* **Exercise goal**: Please give a word-for-word repeat of the line containing "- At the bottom" and all lines that come after it in the entries below, ending at the last line.

* **Exercise data**:

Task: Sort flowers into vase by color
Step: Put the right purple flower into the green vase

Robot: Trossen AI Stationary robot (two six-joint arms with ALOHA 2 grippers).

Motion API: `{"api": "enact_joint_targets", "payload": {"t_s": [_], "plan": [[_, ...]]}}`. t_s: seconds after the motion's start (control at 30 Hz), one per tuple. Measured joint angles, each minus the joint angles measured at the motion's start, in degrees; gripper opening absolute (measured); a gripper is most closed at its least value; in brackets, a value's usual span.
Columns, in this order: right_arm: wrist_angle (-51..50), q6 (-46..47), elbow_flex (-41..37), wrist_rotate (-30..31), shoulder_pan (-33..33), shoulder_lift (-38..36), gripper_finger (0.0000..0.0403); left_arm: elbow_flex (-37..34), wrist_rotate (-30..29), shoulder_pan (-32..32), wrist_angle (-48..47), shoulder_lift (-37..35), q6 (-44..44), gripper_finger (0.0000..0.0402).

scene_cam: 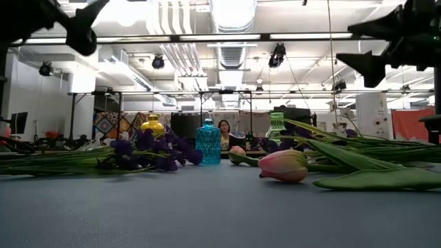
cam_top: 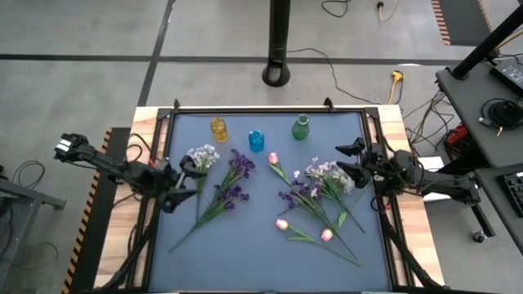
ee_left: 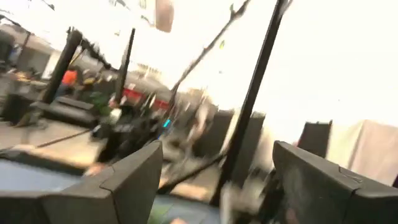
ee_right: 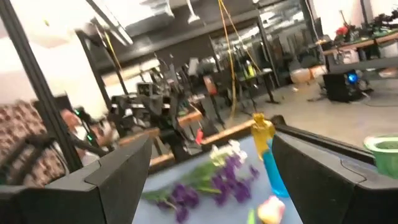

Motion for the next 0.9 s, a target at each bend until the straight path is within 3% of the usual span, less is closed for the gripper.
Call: {"api": "enact_joint_targets", "payload": {"t_s": [0.27,0.37,0.6,0.8,0.9], "plan": [[-5.6,1.6,8.0,0.1,0.0,8.6,0.0325,0.0,-0.1,0.0,7.2,-0.1,-0.5,0.0288],[-10.6,2.9,12.6,0.6,-0.1,13.8,0.0325,0.1,-4.2,0.0,5.8,0.5,-0.4,0.0288],[-27.8,4.2,24.4,0.6,-0.1,24.1,0.0325,0.1,-17.9,0.0,-4.2,3.3,-2.2,0.0288],[-35.5,4.6,32.4,-0.3,-0.1,30.3,0.0325,0.4,-23.6,0.1,-13.6,4.6,-4.8,0.0288],[-36.9,7.1,35.0,0.6,-0.1,32.7,0.0325,4.0,-24.3,0.4,-23.0,5.0,-5.5,0.0288]]}}
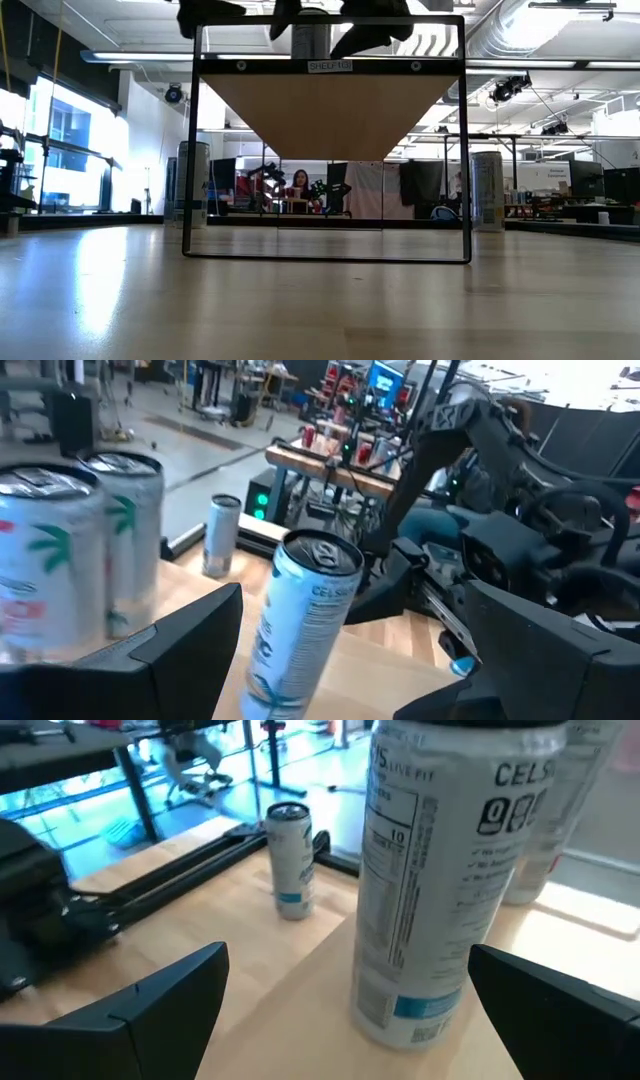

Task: Place canned beverage on shelf
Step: Put the bottom white blue soda can on the shelf

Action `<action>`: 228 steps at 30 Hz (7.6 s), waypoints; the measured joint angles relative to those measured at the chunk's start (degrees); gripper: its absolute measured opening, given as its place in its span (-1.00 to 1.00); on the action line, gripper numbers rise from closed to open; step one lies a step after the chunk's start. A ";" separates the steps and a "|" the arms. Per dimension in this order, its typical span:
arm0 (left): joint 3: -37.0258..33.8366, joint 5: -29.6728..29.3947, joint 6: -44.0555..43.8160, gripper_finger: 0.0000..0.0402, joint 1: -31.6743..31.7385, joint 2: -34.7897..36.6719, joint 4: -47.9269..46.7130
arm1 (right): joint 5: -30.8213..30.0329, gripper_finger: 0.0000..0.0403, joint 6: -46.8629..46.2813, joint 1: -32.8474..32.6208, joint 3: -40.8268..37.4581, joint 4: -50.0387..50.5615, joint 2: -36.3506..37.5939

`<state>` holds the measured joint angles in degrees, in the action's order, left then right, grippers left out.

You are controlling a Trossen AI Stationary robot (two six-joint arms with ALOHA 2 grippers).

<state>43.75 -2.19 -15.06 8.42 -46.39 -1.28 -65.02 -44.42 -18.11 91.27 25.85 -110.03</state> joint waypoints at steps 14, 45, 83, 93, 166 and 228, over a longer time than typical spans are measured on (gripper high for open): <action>0.00 -0.01 3.31 0.75 3.02 4.06 -2.41 | -4.90 0.98 0.93 1.86 0.94 0.04 -1.06; -0.04 -3.27 3.27 0.75 3.35 4.04 -6.49 | -4.17 0.95 2.84 7.63 0.83 -0.09 -1.06; -0.07 -4.49 0.90 0.75 3.33 4.04 -6.71 | 14.44 0.26 19.08 10.62 -12.44 2.83 14.59; -0.07 -4.51 0.25 0.75 3.33 4.04 -6.67 | 42.20 0.26 28.61 18.07 -34.51 -33.19 31.45; -0.07 -4.62 2.20 0.75 3.34 4.02 -6.60 | 74.50 0.44 38.38 30.34 -37.66 -40.48 28.75; -0.07 -4.62 5.25 0.75 3.35 4.00 -7.98 | 75.08 0.96 28.90 27.18 -37.75 -8.79 42.25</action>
<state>43.68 -6.81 -9.81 11.77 -42.39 -9.26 10.07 -15.53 9.08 53.52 17.06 -67.77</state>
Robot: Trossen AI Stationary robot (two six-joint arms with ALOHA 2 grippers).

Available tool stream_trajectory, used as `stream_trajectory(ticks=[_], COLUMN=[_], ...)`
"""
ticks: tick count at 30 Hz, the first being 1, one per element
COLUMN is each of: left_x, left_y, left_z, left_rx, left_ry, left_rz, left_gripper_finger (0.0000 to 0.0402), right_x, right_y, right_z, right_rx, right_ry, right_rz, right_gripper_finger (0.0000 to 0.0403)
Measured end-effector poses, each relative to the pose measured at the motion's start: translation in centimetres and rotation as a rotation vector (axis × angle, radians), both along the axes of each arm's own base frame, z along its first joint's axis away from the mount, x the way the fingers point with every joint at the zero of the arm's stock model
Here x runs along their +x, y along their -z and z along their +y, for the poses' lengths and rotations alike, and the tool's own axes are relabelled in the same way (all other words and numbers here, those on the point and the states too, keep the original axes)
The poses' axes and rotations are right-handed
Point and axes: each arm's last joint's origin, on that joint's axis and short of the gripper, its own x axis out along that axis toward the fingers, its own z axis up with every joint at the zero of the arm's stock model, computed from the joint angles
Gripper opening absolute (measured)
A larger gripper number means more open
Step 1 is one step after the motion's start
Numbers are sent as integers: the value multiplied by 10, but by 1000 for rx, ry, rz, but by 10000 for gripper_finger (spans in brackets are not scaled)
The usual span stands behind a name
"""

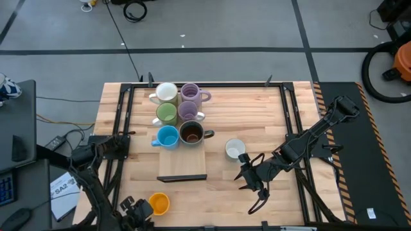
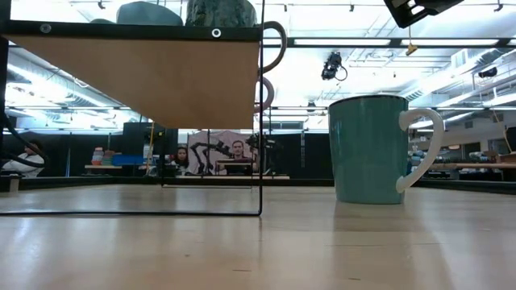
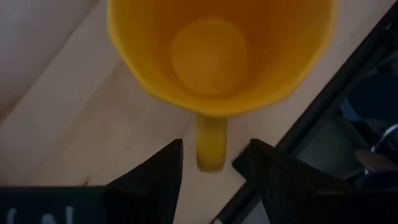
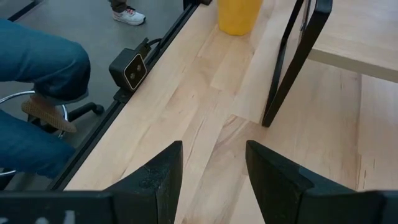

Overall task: Place coffee mugs
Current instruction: Put the yellow mug on the shelf

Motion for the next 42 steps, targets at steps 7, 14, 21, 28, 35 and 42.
stream_trajectory(ticks=[7, 14, 21, 28, 35, 42], left_x=[0, 2, 3, 6, 8, 8], left_y=[1, 3, 3, 3, 3, 3], left_z=[1, -2, -2, 0, 1, 1], left_rx=[21, 5, 28, 34, 31, 18], left_ry=[0, -1, 44, 50, 46, 43], left_rz=[-15, -27, -48, -44, -34, -9], left_gripper_finger=[192, 192, 192, 177, 135, 84], right_x=[0, 0, 0, 0, 0, 0], right_y=[0, 0, 0, 0, 0, 0], right_z=[0, 0, 0, 0, 0, 0], right_rx=[0, 0, 0, 0, 0, 0], right_ry=[0, 0, 0, 0, 0, 0], right_rz=[0, 0, 0, 0, 0, 0], right_gripper_finger=[181, 181, 181, 181, 181, 181])
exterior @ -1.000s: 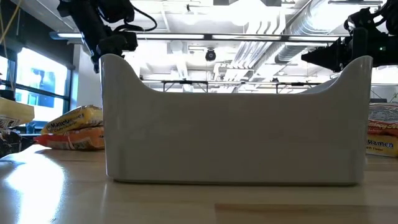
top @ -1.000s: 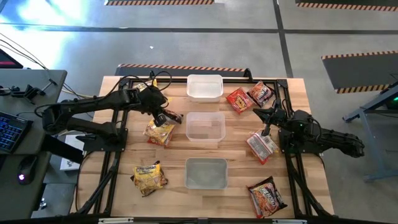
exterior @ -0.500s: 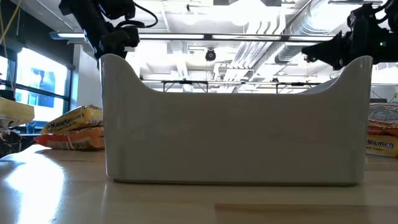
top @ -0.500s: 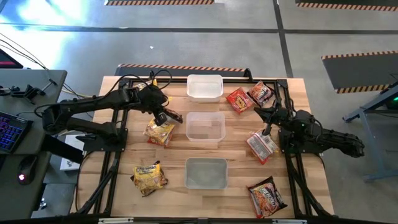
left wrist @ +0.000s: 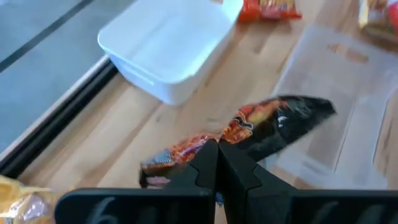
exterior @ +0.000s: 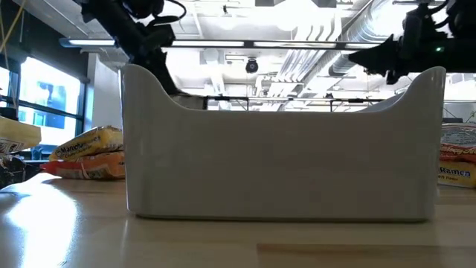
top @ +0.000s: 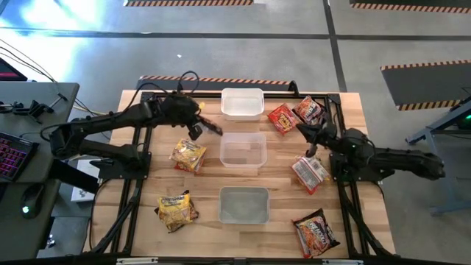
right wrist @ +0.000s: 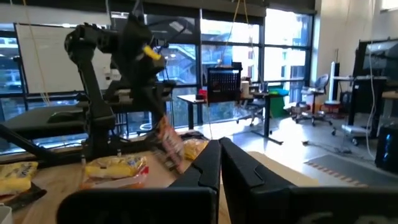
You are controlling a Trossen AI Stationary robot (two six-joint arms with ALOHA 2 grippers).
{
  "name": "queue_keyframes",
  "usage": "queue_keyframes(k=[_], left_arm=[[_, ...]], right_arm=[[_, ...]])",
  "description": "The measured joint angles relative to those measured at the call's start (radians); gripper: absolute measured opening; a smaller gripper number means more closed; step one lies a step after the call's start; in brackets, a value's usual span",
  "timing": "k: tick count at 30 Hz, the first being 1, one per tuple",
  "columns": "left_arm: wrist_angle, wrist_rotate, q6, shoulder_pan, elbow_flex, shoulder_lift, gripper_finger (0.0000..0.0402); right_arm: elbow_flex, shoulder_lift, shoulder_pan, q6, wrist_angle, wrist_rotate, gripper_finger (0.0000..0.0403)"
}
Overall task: Sort Maruchan noodles
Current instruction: Put the black noodle pack into the white bin
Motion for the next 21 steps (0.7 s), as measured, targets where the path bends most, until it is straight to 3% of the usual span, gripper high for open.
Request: queue_keyframes(k=[7,17,21], left_arm=[[0.109,0.012,-0.019,0.01,0.027,0.0,0.0],[0.294,0.091,-0.054,0.009,0.039,0.002,0.0],[0.338,0.107,-0.056,0.009,0.039,0.002,0.0]], right_arm=[[0.042,0.28,0.0,0.033,0.154,-0.007,0.0037],[0.281,0.634,0.001,-0.023,0.164,-0.111,0.0201],[0.379,0.793,0.0,-0.062,0.213,-0.138,0.0244]])
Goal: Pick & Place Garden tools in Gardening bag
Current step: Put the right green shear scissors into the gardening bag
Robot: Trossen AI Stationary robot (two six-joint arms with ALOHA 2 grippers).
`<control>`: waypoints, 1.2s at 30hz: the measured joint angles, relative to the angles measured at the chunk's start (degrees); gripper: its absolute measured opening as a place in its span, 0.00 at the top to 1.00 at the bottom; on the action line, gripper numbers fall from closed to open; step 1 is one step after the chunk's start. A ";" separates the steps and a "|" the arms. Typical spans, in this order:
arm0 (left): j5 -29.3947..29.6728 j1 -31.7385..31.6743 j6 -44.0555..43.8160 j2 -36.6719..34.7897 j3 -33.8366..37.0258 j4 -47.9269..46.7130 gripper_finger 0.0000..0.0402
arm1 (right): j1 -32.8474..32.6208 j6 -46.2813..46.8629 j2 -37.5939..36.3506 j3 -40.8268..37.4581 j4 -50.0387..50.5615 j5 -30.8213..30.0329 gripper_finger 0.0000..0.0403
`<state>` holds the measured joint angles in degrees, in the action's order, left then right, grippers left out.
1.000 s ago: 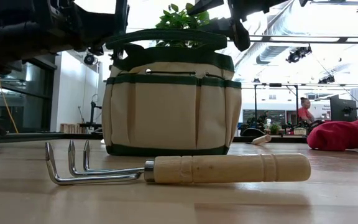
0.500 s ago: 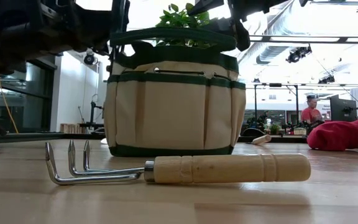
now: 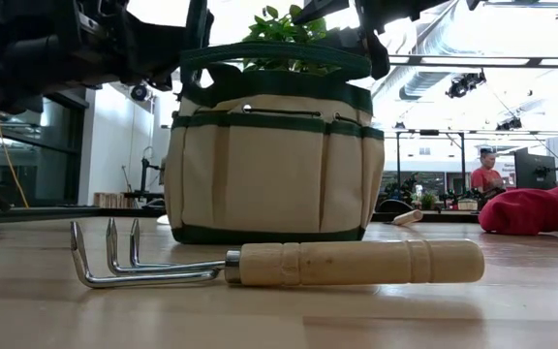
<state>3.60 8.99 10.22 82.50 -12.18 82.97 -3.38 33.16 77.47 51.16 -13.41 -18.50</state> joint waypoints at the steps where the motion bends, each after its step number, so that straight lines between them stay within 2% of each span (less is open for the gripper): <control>1: 0.00 0.00 0.00 0.00 -0.10 -0.62 0.89 | 0.00 0.01 0.00 0.00 0.01 0.00 0.51; 10: 0.60 0.00 -0.02 0.00 -0.29 -0.68 0.89 | 0.00 -0.01 0.00 0.00 -0.02 0.00 0.51; 16: 2.11 0.00 -0.07 0.00 -0.31 -0.38 0.75 | 0.00 -0.01 0.00 0.00 -0.02 0.00 0.51; 26: 2.12 0.00 -0.02 0.00 -0.31 -0.47 0.72 | 0.00 -0.01 0.00 0.00 -0.02 0.00 0.51; 29: 2.29 0.00 0.00 0.00 -0.31 0.03 0.76 | 0.00 0.00 0.00 0.00 -0.02 0.00 0.51; 33: 3.26 0.00 0.00 0.00 -0.31 -0.04 0.89 | 0.00 -0.01 0.00 0.00 -0.03 0.00 0.51; 36: 3.38 0.00 0.44 0.00 -0.31 -0.09 0.89 | 0.00 -0.01 0.00 0.00 -0.02 0.00 0.51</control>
<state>6.98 8.99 10.65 82.50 -12.49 82.88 -3.38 33.15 77.47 51.16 -13.44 -18.50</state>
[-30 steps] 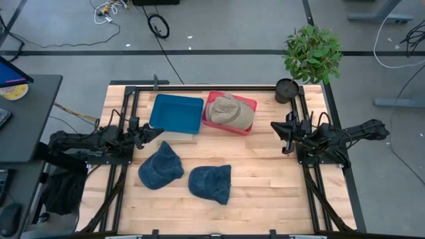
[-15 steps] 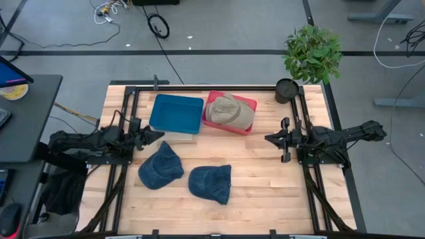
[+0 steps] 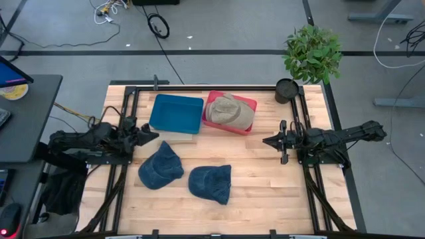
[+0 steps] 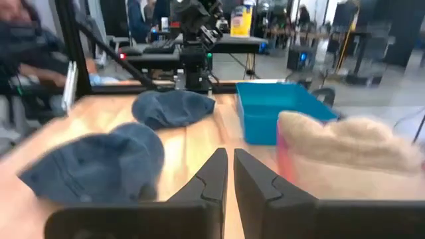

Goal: Pick & Place hat
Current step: Put the right blue cap into the blue bin

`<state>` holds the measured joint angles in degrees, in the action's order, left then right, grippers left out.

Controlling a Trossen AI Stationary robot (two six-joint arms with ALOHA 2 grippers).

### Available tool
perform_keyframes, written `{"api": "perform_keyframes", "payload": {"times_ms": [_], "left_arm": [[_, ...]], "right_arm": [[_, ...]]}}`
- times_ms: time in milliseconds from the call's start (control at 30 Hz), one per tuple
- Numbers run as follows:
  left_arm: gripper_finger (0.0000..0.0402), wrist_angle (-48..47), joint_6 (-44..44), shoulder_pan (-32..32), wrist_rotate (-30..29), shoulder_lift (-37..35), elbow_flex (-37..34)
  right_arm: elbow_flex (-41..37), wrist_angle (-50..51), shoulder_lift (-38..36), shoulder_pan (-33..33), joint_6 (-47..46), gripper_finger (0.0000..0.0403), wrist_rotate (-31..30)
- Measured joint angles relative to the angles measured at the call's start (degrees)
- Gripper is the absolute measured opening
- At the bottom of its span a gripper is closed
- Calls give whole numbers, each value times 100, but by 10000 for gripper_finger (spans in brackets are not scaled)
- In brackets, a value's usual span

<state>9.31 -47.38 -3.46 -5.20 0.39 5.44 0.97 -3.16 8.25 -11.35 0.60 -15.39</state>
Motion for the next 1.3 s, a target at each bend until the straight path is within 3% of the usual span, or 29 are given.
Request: {"api": "perform_keyframes", "payload": {"times_ms": [267,400,600,833,1000,1300], "left_arm": [[3,-26,256,-2,167,118,669],[3,-193,808,-2,547,596,1248],[3,-1588,1949,-2,1255,1770,2568],[3,-3164,2582,-4,1201,3099,4219],[3,-4564,2498,-7,822,4075,5429],[2,-6732,1090,-711,178,5678,7141]], "right_arm": [[0,-17,4,1,-2000,31,-4],[0,-20,4,1,-2111,31,-7],[0,-20,4,1,-2114,31,-9],[0,-20,4,1,-2114,31,-12],[0,-21,4,0,-2114,31,-12],[0,-22,4,-1,-2114,31,-14]]}}
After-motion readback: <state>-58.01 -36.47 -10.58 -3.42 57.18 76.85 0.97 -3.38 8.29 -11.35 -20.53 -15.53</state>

* **Answer for this exercise**:
- At the bottom of its span a gripper is closed
- Calls give whole numbers, each value times 100, but by 10000 for gripper_finger (spans in brackets are not scaled)
- In brackets, a value's usual span

<state>9.31 -47.38 -3.46 -5.20 0.39 5.44 0.97 -3.16 8.25 -11.35 0.60 -15.39</state>
Motion for the next 1.3 s, a target at each bend until the straight path is within 3% of the usual span, or 29 are given.
Request: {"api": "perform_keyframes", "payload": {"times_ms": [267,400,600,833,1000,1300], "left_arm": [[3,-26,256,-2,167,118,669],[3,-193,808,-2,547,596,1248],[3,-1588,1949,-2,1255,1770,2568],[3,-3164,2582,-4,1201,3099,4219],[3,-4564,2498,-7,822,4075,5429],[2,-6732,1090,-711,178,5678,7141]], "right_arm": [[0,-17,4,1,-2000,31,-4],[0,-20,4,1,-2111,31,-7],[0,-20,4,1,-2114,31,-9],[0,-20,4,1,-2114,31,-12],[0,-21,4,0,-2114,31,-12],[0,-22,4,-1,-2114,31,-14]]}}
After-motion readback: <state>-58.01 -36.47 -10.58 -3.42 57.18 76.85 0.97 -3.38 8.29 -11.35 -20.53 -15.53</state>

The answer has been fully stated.